Nos detuvimos cuando él dijo que habíamos andado nueve kilómetros y cortamos hacia el oeste durante un rato, para luego volver a tomar otra de las líneas de sus coordenadas. Todo parecía exactamente igual que lo que habíamos dejado atrás, y tuve la sensación de que mi tonta búsqueda no nos iba a llevar a ninguna parte. Me fui convenciendo cada vez más conforme comenzó a oscurecer y el día sin sol se fue transformando en una noche sin estrellas, aunque Jacob parecía mantener la confianza.

– Siempre que estés segura de que salimos del lugar correcto… -me miró.

– Sí, estoy segura.

– Entonces lo encontraremos -me prometió, agarrándome la mano e impulsándome a través de una masa de helechos. Al otro lado apareció mi coche. Gesticuló hacia él con orgullo-. Confía en mí.

– Eres bueno -admití-, aunque la próxima vez traeremos linternas.

– Reservaremos los domingos para hacer excursiones, de aquí en adelante. No sabía que fueras tan lenta.

Tiré de mi bolso bruscamente y lo estampé contra el asiento del conductor mientras él se reía por mi reacción.

– ¿Así que estás dispuesta a intentarlo de nuevo mañana? -me preguntó, mientras se deslizaba hacia el lado del copiloto.

– Seguro. A no ser que prefieras ir solo para que no te ralentice mi cojera.

– Sobreviviré -me aseguró-. Aunque si quieres seguir haciendo excursiones, mejor te traes unas cuantas tiritas. Te apuesto algo a que te acabas de dar cuenta de que llevas puestas esas botas nuevas.

– Un poco -confesé. Me parecía tener en los pies más ampollas que espacio para que salieran.

– Ojalá que veamos al oso mañana. Estoy un poco decepcionado por no haberlo divisado.

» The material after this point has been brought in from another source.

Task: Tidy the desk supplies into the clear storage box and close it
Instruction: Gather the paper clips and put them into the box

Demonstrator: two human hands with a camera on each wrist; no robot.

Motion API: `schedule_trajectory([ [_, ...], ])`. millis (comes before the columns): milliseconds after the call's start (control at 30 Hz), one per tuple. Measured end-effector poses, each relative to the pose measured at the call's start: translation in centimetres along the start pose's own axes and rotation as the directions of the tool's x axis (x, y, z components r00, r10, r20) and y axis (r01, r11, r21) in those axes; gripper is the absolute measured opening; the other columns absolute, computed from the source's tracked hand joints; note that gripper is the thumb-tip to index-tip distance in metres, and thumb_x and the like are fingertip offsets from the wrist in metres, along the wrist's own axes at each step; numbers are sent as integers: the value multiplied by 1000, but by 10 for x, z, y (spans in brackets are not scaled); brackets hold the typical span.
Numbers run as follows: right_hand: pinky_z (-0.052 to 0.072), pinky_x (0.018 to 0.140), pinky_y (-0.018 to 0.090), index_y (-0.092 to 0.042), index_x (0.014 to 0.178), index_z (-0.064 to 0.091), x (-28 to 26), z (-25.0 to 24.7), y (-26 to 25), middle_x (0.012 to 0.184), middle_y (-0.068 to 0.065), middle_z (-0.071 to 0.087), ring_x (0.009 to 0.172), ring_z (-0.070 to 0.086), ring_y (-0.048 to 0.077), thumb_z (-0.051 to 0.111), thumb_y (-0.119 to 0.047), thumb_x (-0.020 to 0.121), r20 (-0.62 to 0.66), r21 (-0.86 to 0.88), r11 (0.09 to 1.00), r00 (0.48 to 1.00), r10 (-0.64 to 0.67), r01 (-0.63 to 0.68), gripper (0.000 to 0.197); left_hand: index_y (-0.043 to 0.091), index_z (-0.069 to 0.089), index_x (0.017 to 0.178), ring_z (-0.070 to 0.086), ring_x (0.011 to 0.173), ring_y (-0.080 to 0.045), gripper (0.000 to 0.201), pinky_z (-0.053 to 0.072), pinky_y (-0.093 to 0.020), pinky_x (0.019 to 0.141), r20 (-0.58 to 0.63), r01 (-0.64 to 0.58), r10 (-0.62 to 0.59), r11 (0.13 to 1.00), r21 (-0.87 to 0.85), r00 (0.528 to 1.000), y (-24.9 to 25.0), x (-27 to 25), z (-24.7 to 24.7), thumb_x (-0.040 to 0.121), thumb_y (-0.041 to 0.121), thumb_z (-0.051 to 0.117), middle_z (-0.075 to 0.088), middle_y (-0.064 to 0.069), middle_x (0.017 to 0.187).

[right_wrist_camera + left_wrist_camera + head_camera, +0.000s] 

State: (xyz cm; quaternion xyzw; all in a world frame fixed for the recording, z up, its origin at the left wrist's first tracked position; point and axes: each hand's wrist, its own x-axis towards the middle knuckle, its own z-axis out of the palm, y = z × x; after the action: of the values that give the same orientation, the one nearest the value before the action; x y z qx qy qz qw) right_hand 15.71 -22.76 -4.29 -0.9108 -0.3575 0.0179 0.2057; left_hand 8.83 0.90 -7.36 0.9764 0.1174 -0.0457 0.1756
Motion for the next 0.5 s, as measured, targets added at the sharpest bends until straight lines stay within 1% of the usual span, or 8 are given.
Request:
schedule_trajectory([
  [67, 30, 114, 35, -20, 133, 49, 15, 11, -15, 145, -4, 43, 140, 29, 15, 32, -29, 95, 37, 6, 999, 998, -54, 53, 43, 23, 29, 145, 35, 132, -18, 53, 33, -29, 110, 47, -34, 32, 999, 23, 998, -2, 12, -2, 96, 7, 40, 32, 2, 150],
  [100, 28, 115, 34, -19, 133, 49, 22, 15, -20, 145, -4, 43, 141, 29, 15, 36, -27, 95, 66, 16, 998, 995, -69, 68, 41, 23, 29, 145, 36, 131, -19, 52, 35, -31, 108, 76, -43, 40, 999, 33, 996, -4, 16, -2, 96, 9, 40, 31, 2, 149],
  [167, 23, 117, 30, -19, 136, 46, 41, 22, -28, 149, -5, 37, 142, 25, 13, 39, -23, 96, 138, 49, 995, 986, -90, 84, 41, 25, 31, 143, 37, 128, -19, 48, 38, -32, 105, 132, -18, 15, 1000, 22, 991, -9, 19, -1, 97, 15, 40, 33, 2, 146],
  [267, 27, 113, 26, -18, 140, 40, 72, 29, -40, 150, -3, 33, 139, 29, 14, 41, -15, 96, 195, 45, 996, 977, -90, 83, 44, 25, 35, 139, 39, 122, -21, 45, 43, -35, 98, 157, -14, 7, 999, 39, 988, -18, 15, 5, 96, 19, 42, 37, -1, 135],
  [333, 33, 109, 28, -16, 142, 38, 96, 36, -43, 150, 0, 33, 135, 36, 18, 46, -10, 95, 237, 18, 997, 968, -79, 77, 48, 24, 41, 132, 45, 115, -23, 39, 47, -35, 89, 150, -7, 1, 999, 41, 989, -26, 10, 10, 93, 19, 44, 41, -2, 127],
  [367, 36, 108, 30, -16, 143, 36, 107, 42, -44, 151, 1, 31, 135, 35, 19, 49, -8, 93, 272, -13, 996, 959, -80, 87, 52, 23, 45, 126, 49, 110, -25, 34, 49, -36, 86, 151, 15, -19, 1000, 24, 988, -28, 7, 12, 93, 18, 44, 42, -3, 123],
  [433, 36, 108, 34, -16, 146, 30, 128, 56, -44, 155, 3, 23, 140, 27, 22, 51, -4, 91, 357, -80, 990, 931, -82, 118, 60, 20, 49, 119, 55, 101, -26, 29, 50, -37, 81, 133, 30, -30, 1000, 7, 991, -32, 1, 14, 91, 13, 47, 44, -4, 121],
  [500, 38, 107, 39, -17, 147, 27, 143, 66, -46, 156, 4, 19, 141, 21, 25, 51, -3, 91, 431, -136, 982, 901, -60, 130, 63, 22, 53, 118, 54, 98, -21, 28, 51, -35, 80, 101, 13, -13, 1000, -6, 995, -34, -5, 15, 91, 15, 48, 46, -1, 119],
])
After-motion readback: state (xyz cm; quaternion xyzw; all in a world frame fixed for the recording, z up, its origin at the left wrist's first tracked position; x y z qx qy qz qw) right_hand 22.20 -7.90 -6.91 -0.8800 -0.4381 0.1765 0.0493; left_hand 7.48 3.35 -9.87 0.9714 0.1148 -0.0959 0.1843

– Sí, yo también -le di la razón, aunque de forma sarcástica-. ¡Quizá tengamos suerte mañana y algo nos coma vivos!

– Los osos no se comen a la gente. No les sabemos tan bien -me sonrió en la cabina oscura del coche-. Claro, aunque tal vez tú seas la excepción. Me apuesto lo que quieras a que sabes estupendamente.

– Muchas gracias -contesté mientras miraba hacia otro lado. No era la primera persona que me había dicho eso.